With the changing climates in different parts of the world and water being such a useful commodity, we strongly advocate going for grass types like Bermuda that need the bare minimum amount of water. Even when it turns brown from lack of water, it does not die and can be revived after one to two thorough watering sessions.

– Warm Season Grass

This is a grass that is a warm-season grass that likes it hot to thrive like lawn grass. Only when the temperatures start rising in spring will this perennial grass start turning green after winter dormancy. This means that it will be spring and summer when the sun is directly on it, when it will grow well and thrive. 

Warm Season Grass

It is the perfect grass to grow in hot states because it thrives at 95 to 100 degrees Fahrenheit. Even Bermuda’s soil temperature needs upwards of 65 degrees Fahrenheit to germinate its grass seeds.

Warm-season grasses like Bermuda cannot stay green when temperatures drop in early fall. Below 30 degrees, your Bermuda grass will turn brown and become dormant for the rest of the winter. In case of frost, this grass will die permanently and must be reseeded in the spring.

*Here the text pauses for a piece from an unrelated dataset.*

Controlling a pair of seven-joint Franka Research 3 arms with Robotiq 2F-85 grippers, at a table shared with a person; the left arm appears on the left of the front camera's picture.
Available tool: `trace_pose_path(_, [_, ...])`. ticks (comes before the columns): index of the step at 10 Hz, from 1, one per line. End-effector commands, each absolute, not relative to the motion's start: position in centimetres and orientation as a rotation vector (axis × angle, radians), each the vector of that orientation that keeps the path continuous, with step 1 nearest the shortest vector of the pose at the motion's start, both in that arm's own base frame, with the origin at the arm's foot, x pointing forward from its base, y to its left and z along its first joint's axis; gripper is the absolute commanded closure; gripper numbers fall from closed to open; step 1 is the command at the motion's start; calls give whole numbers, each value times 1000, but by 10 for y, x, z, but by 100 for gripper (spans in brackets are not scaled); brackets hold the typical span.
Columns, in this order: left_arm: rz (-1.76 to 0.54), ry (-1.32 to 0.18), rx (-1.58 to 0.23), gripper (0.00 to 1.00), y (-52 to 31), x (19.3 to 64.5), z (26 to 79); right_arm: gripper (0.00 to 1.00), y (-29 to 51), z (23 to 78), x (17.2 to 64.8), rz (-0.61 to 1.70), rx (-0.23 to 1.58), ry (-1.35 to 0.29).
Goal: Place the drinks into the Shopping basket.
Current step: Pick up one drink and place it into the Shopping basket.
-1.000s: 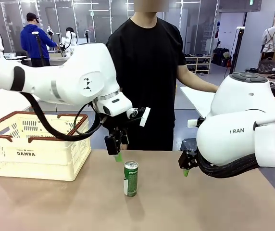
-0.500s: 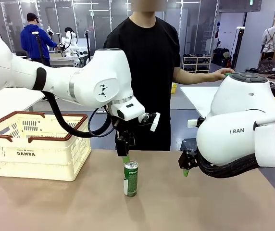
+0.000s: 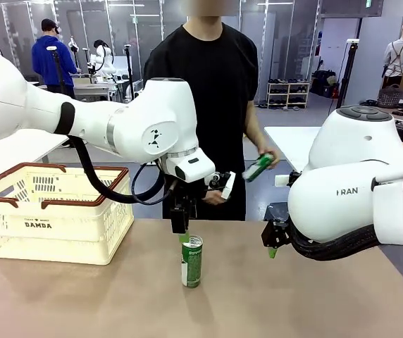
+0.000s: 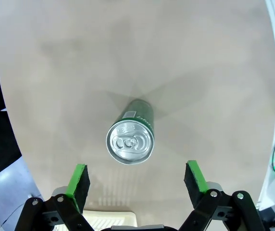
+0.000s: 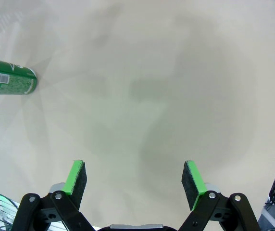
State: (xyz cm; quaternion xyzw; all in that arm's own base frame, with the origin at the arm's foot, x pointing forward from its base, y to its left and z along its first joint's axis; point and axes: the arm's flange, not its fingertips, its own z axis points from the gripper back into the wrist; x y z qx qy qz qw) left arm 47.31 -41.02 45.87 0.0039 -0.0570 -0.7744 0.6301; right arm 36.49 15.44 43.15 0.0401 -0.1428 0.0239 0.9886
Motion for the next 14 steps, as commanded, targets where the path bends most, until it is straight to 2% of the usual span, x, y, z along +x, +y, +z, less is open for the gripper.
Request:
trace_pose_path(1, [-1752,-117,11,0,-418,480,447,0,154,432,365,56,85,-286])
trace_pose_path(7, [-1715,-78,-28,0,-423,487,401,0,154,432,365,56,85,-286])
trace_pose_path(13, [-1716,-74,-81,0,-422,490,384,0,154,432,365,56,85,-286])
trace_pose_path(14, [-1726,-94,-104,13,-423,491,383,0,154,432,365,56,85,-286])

In this article, we compared two common warm-season types of grass with the potential to have invasive weed-like growth. Bermuda is one of the most commonly grown grasses in the US because of its drought tolerance, durability, and the beautiful green color. 

The only downside is that you will have to take care that it does not begin to spread beyond its means. We do not recommend planting torpedo grass in the lawn because it is a full-fledged weed that will take ages to kill later.